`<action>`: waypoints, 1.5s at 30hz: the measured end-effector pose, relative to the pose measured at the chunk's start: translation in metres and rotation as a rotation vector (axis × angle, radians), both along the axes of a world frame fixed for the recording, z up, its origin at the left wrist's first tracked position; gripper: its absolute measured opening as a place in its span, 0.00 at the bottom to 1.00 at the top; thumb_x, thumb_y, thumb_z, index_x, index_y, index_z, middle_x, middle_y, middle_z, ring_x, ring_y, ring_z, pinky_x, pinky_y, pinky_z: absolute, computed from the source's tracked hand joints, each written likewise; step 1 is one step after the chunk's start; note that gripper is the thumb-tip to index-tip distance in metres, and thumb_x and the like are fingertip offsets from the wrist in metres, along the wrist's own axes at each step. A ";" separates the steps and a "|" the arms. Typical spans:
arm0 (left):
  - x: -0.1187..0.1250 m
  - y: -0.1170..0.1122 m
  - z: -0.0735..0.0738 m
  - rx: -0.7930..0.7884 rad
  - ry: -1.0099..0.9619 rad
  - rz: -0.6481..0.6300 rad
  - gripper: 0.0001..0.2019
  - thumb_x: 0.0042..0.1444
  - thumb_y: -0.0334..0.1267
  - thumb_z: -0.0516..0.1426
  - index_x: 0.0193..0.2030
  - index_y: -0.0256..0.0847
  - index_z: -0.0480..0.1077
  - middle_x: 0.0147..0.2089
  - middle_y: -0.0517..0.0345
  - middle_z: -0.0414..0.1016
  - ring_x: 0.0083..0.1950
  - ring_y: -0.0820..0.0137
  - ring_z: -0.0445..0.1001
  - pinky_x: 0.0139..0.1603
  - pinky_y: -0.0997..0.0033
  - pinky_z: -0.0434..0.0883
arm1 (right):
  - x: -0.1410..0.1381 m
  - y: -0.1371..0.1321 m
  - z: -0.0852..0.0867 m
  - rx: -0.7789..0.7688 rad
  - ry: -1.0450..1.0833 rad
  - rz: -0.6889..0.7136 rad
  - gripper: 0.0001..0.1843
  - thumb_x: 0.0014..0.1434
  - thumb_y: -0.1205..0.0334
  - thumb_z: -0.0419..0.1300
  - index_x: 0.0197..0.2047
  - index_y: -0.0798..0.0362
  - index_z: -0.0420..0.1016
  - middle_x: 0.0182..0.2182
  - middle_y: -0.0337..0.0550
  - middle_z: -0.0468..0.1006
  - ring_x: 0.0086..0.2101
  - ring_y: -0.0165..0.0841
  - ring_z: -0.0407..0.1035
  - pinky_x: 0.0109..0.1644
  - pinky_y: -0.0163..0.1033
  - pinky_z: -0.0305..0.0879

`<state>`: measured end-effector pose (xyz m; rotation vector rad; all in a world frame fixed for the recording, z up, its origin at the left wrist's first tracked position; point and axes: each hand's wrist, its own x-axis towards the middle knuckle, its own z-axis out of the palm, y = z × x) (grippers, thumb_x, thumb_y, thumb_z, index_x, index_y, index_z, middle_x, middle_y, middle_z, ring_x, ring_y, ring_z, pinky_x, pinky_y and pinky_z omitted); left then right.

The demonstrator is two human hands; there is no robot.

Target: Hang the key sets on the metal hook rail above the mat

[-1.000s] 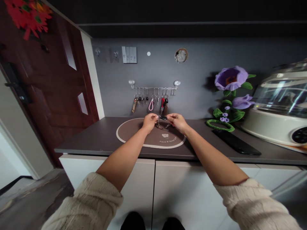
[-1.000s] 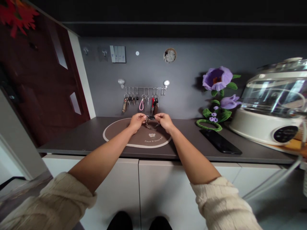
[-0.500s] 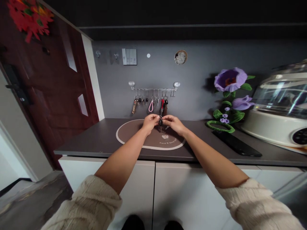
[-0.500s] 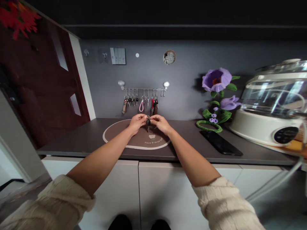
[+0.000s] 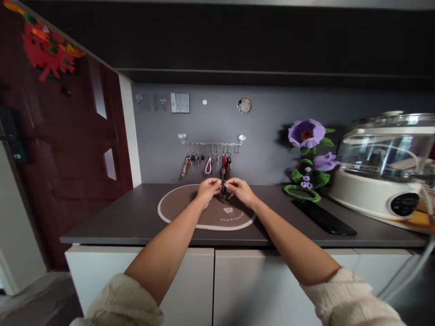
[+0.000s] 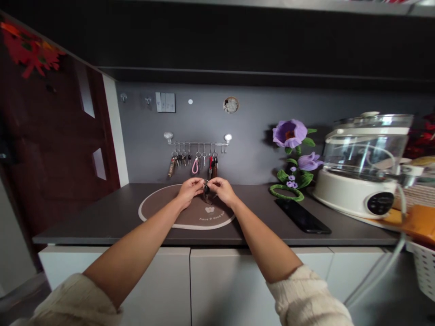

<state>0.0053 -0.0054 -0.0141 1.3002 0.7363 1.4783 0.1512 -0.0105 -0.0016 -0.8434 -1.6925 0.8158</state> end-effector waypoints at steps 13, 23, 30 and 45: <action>0.001 0.015 -0.016 0.107 0.359 0.232 0.07 0.46 0.37 0.54 0.27 0.35 0.67 0.24 0.58 0.69 0.25 0.76 0.66 0.25 0.78 0.62 | 0.003 0.000 0.012 -0.142 0.401 0.017 0.17 0.42 0.52 0.62 0.29 0.54 0.63 0.24 0.35 0.67 0.28 0.27 0.67 0.34 0.36 0.66; 0.003 0.021 -0.024 0.146 0.505 0.264 0.06 0.48 0.35 0.51 0.27 0.35 0.67 0.21 0.61 0.67 0.23 0.77 0.65 0.26 0.78 0.61 | 0.005 0.012 0.057 -0.208 0.525 -0.053 0.04 0.55 0.68 0.51 0.28 0.54 0.61 0.21 0.37 0.68 0.27 0.29 0.70 0.33 0.39 0.70; 0.004 0.023 -0.024 0.165 0.526 0.275 0.05 0.48 0.34 0.51 0.26 0.35 0.66 0.22 0.61 0.67 0.24 0.76 0.65 0.29 0.76 0.63 | 0.008 0.039 0.081 -0.233 0.585 -0.104 0.09 0.54 0.76 0.48 0.26 0.57 0.63 0.21 0.39 0.70 0.23 0.25 0.68 0.31 0.35 0.70; 0.005 0.024 -0.024 0.187 0.557 0.262 0.05 0.48 0.34 0.51 0.26 0.36 0.66 0.22 0.61 0.67 0.24 0.76 0.66 0.30 0.76 0.63 | -0.001 0.081 0.090 -0.326 0.736 -0.237 0.09 0.55 0.74 0.48 0.25 0.58 0.63 0.16 0.37 0.68 0.19 0.24 0.66 0.27 0.31 0.70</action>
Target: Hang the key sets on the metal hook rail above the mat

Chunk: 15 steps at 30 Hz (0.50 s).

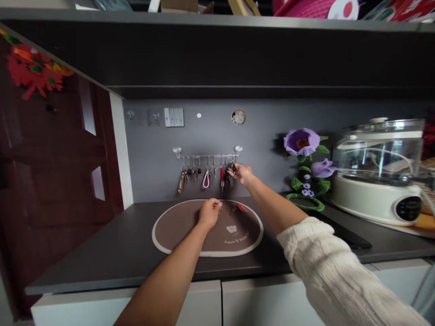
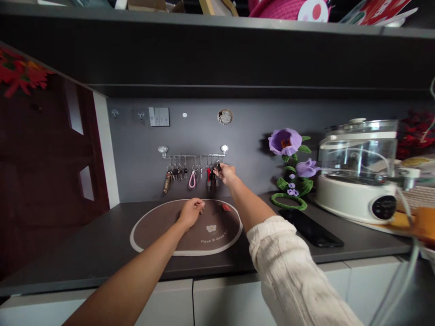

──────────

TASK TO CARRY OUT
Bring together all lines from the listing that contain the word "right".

RESPONSE
arm1 (right):
`<state>`: measured end-effector pose (xyz m; rotation vector rad; all in a world frame fixed for the recording, z up, its origin at the left wrist's first tracked position; point and axes: each hand's wrist, its own x-axis towards the middle knuckle, its own z-axis out of the palm, y = z × x) (grippers, thumb_x, thumb_y, thumb_z, index_x, index_y, index_z, middle_x, middle_y, middle_z, ring_x, ring_y, ring_z, pinky_x, pinky_y and pinky_z omitted); left then right.

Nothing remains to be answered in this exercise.